"I have about ten years of research experience in photovoltaics, nanoscience, optics, and plasmonics. I was part of various individual and group research projects in prestigious institutes like IIT Delhi, IISc Bangalore, IISER Pune, and NIT Calicut. Currently, I am part of PSG Institute of Advanced Studies, Coimbatore. My research findings have been reported in peer-reviewed international journals and prestigious conferences. The highlights of major research projects are discussed here."
Photocurrent Enhancement in Organic Solar Cells using Au-WS2 Nanohybrids
The synergistic plasmonic effects of multi-shaped Au nanostructures hybridized with few-layer WS2 nanosheets were utilized to improve the organic solar cells' photocurrent. An efficiency enhancement of more than 15% and an external quantum efficiency improvement in a broad wavelength range of 350-700 nm were demonstrated by incorporating these Au-WS2 nanohybrids as an interlayer between hole-transport and photoactive layers. The efficiency enhancement is mainly due to the improved photocurrent via broad-range plasmonic effects of Au nanostructures.
Plasmonic organic solar cells were fabricated by incorporating Ag nanostructures simultaneously in cathode buffer layer and active layer. The devices exhibited performance enhancement in a broad wavelength range leading to an efficiency enhancement of more than 15%. The higher efficiency is due to the simultaneous rise in both the exciton generation and dissociation rates caused by the combined plasmonic effects of multi-positional Ag nanostructures.
Plasmonic Organic Solar Cells Based on Multi-positional Ag Nanostructures
Optical Absorption Enhancement in Multi-positional Ag Nanostructure Incorporated Organic Solar Cells
High absorption enhancement in a broad spectral range is highly desirable to boost the efficiency of organic solar cells. The active layer absorption enhancement in a broad wavelength range was obtained by simultaneously incorporating Ag nanostructures in dual locations. An enhancement factor of 1.66 was achieved by optimizing the size and period of Ag nanospheres.
Influence of Ag Nanostructure Shape and Location on Organic Solar Cell Active Layer Absorption
The influence of Ag nanostructure location on the optical absorption of the active layer was numerically investigated using finite-difference time-domain (FDTD) simulations. The absorption enhancement was found to be sensitive to the shape and location of the nanostructures. The highest enhancement factors of 1.53 and 1.61 were obtained for Ag nanospheres and nanocubes, respectively, at top location. The larger absorption enhancement obtained at the top location is attributed to the formation of hotspot due to the plasmon coupling of adjacent nanostructures.
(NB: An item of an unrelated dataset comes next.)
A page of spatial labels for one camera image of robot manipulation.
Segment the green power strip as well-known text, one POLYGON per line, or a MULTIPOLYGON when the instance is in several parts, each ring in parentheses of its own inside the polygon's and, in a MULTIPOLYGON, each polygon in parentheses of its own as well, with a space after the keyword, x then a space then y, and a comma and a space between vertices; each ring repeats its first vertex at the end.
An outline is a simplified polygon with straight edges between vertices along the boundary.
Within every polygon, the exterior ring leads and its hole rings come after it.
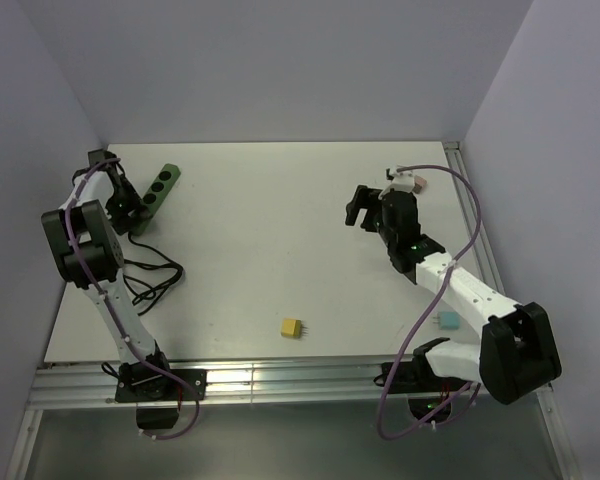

Organic Bistable Memory Devices Based on Molybdnum Trioxide Nanostructures
Organic bistable memory devices were fabricated by embedding a thin layer of molybdenum trioxide between two tris-(8-hydroxyquinoline)aluminum layers. The device exhibited excellent switching characteristics with a high ON/OFF current ratio of more than a thousand. The device showed repeatable write–erase capability and good stability in both the ON and OFF states.